* **WHAT YOU ARE ASKED TO DO**
While reading through the material below, copy each line that holds the word "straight".

* **PROVIDED DATA**
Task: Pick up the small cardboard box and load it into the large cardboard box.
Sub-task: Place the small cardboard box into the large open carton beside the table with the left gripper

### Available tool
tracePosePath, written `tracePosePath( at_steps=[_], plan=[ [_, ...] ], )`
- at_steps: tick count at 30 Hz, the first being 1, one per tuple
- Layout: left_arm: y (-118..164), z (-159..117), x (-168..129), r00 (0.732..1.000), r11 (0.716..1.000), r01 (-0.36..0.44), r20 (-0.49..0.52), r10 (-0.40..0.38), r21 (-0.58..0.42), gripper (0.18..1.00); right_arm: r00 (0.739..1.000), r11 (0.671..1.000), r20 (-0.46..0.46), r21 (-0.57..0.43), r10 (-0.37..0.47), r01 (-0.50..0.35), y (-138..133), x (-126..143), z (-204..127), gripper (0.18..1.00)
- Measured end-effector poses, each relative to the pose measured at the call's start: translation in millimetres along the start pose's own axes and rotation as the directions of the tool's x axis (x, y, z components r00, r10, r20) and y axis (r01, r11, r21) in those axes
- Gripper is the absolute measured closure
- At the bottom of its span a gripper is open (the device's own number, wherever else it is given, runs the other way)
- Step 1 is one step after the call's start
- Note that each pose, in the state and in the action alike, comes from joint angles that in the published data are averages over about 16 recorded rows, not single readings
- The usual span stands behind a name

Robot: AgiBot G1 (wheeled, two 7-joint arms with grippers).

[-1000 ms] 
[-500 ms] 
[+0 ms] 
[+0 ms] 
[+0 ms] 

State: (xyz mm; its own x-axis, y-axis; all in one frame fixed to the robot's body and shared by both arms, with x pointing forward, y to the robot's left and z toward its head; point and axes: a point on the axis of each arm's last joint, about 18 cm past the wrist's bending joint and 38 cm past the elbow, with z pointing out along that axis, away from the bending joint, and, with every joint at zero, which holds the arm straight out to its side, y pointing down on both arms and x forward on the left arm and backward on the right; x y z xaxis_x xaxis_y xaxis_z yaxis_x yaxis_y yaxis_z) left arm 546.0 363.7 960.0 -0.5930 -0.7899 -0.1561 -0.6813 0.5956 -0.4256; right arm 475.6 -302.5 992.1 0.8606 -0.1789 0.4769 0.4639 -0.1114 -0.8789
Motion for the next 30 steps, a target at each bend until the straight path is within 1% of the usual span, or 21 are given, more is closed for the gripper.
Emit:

* **REPLY TO THE EXERCISE**
State: (xyz mm; its own x-axis, y-axis; all in one frame fixed to the robot's body and shared by both arms, with x pointing forward, y to the robot's left and z toward its head; point and axes: a point on the axis of each arm's last joint, about 18 cm past the wrist's bending joint and 38 cm past the elbow, with z pointing out along that axis, away from the bending joint, and, with every joint at zero, which holds the arm straight out to its side, y pointing down on both arms and x forward on the left arm and backward on the right; x y z xaxis_x xaxis_y xaxis_z yaxis_x yaxis_y yaxis_z) left arm 546.0 363.7 960.0 -0.5930 -0.7899 -0.1561 -0.6813 0.5956 -0.4256; right arm 475.6 -302.5 992.1 0.8606 -0.1789 0.4769 0.4639 -0.1114 -0.8789
Motion for the next 30 steps, a target at each bend until the straight path is within 1% of the usual span, or 21 are given, more is closed for the gripper.

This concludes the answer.